SNY, which solely notes the pitcher, can be clever so as to add that to Mets’ telecasts.
Next, why do I want John Flaherty as an in-game Yankees YES analyst over David Cone and Paul O’Neill? With Flaherty, Michael Kay is least inclined to play “20 Questions.”
With Flaherty, Kay is extra seemingly let it come naturally and casually, versus being keen to search out one thing, something — meals, household, exit velos, launch angles, lunch angles, spin charges, “high-leverage situations,” hype and extra stats than you may shake a slide rule at — to speak about and infrequently to supply pressured laughter.
Let it’s TV. First and foremost, allow us to watch.
Call out GMs, however not personal mock drafts
In about 11 months, surviving NFL GMs shall be requested in the event that they remorse making such-and-such a excessive draft decide, on condition that he has to this point been a bust. The media gained’t mock their very own mock drafts, however GMs are topic to hindsight looking.
And, virtually invariably, GMs will reply, “No,” they don’t have any regrets.
Such episodes call to mind my favourite wait-for-it moments from Super Bowl postgame reveals, when the dropping facet’s coach, even after crushing losses, is interviewed.

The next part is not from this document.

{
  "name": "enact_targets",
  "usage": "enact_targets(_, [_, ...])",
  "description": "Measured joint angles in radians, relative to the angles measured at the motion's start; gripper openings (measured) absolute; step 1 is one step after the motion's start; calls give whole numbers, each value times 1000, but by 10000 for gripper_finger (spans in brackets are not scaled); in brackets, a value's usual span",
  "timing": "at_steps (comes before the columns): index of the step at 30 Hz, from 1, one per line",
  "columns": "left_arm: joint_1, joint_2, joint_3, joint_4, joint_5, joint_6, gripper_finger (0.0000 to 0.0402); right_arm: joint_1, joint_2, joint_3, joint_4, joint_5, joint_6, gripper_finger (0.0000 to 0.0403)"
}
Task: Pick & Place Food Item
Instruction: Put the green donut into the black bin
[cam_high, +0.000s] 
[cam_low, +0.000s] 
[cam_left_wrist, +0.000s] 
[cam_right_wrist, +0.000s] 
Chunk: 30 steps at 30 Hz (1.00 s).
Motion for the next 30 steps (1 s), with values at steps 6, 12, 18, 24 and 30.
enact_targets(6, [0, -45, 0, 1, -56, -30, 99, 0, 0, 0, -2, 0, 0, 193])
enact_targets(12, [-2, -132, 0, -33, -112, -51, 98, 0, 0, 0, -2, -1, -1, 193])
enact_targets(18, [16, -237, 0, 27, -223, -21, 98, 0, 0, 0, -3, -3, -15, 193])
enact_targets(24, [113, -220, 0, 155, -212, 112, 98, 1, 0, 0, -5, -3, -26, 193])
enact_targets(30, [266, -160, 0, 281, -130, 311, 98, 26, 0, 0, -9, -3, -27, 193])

He stands, again to a cinder block wall sporting a solemn expression, when he’s requested, “Coach, would you do anything different?”

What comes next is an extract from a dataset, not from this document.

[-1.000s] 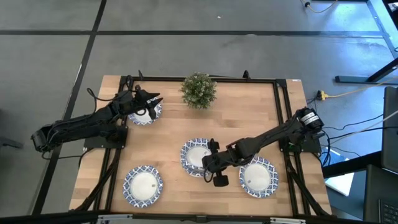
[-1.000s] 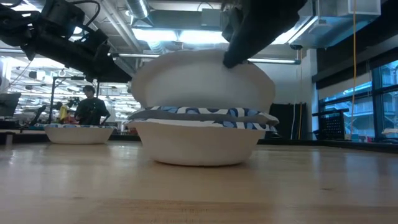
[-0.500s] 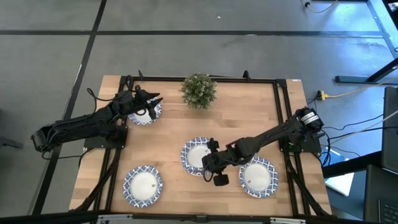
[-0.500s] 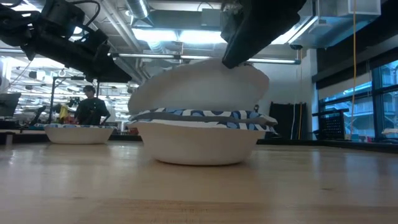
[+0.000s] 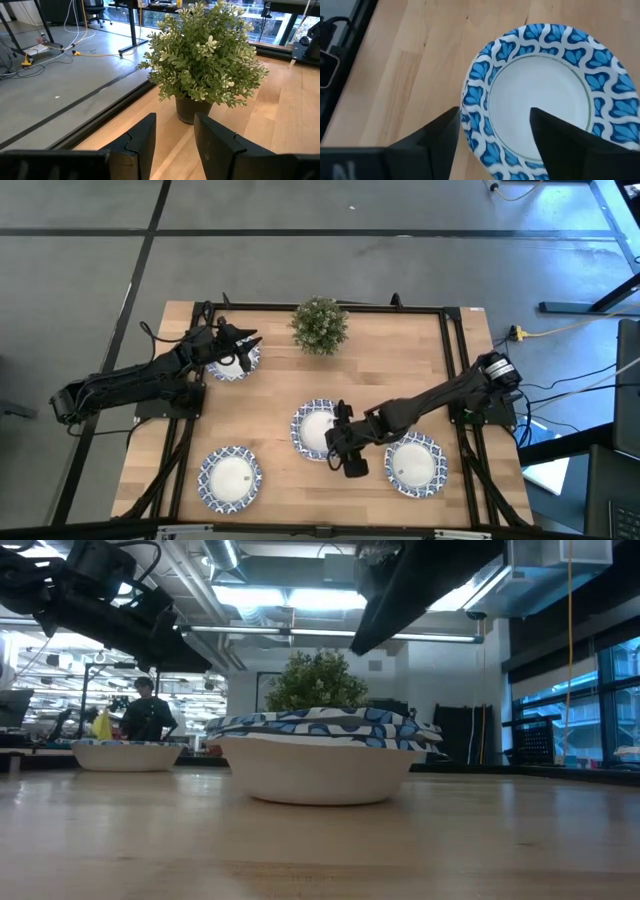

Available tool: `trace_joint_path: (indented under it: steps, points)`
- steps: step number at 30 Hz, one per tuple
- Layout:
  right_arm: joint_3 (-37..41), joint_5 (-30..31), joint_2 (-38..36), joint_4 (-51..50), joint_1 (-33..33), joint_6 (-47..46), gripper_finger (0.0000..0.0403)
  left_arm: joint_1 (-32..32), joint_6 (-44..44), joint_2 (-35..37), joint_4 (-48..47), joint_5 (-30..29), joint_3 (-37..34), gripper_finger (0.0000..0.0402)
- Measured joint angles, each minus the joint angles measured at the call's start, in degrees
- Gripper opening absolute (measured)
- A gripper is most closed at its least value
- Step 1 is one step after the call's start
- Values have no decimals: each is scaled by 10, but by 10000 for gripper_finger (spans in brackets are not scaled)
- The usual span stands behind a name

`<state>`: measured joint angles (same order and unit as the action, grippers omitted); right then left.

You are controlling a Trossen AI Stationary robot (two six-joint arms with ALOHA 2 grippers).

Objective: Nest bowls inside each other
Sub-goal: Stack the blue pattern bowl on the blue pattern bowl

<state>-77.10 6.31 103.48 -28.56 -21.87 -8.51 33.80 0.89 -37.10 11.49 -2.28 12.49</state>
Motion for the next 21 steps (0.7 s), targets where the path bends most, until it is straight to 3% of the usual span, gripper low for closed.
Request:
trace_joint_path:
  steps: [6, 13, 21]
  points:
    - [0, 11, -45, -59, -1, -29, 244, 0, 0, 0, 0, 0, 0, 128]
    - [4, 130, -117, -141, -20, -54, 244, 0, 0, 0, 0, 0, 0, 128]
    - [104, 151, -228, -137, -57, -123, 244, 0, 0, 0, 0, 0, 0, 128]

And, invariably, he solutions, “No.”
Me? Having simply misplaced the Super Bowl I’d confess that given a second likelihood I’d do every part otherwise. I’d punt on first down, have my defensive backs carry butterfly nets, defer each kickoffs.

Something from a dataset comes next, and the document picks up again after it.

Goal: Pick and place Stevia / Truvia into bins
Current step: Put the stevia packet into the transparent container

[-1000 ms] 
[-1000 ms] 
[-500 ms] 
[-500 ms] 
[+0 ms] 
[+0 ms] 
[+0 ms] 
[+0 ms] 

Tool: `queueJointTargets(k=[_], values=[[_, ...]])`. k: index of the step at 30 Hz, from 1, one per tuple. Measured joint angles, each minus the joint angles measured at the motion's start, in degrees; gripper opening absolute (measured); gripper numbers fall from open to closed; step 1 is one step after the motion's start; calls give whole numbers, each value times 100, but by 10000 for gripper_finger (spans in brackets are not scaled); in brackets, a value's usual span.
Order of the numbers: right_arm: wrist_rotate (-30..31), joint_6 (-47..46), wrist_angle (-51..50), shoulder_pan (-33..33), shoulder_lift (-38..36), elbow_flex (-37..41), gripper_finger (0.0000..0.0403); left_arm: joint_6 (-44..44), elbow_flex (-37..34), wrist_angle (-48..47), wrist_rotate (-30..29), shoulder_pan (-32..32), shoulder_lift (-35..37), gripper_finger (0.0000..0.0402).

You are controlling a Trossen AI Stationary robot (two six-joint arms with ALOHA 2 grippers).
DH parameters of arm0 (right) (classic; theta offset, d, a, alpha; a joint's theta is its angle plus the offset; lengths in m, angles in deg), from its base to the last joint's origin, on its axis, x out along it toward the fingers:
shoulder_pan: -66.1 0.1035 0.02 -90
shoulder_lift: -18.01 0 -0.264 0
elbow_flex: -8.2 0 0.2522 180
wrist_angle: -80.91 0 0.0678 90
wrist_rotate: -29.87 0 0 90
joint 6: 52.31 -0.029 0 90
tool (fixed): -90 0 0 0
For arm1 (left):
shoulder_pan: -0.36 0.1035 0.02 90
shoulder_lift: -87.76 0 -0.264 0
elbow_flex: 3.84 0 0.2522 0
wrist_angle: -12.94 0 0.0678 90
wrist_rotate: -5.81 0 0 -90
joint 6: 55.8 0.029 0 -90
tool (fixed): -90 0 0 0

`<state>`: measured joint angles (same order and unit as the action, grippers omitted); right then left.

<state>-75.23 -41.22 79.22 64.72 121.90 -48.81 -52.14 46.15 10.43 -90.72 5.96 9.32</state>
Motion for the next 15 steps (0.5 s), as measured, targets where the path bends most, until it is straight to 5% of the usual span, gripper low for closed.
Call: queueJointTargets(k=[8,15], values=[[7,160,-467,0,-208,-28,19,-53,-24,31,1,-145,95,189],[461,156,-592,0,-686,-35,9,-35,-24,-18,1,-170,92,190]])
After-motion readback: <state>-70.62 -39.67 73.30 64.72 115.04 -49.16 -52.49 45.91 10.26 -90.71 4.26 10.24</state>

Having simply misplaced, what would I’ve to lose?
Showtime boxing remains to be making offers with Floyd Mayweather, proof that even in these “woke” instances, the ViacomCBS community will gladly throw cash at an athlete who did time, two months of a three-month sentence, for the assault of one of the 2 moms of his 4 youngsters.
But Showtime’s sense of social indignation is selective. It had no problem sustaining the employment of vulgar Showtime co-host Stephen Jackson after the previous NBA participant issued an ignorant, hateful anti-Jewish spew.
Leave it to Subway to rent probably the most repugnant, attention-starved, me-first member of the U.S. Women’s Soccer Team, Megan Rapinoe, as a TV endorser. Was Subway unaware that her boorish World Cup habits didn’t play any higher in America than all over the place else?
For 12 of his 18 NBA seasons Steve Nash performed 70 or extra video games. Twice he performed all 82, twice he performed 81. And he performed laborious, all-in, two-way ball, not this hideous sport of “3-Point Loiter.” Thus I’m wondering what he thinks — actually thinks — when he heads to teach the Nets not figuring out who amongst his gamers shall be enjoying, not to mention really feel like enjoying.
A mere 90 3-pointers taken in final week’s Trail Blazers-Jazz, half the sport’s pictures, one in 5 made. Pro basketball. Pay for a ticket? I’d pay you to show it off.
We depart you at the moment with the knowledge of Jimmy Durante: “I know money can’t buy you love, and money it can’t buy you happiness, but give me some and I’ll do my own shopping.”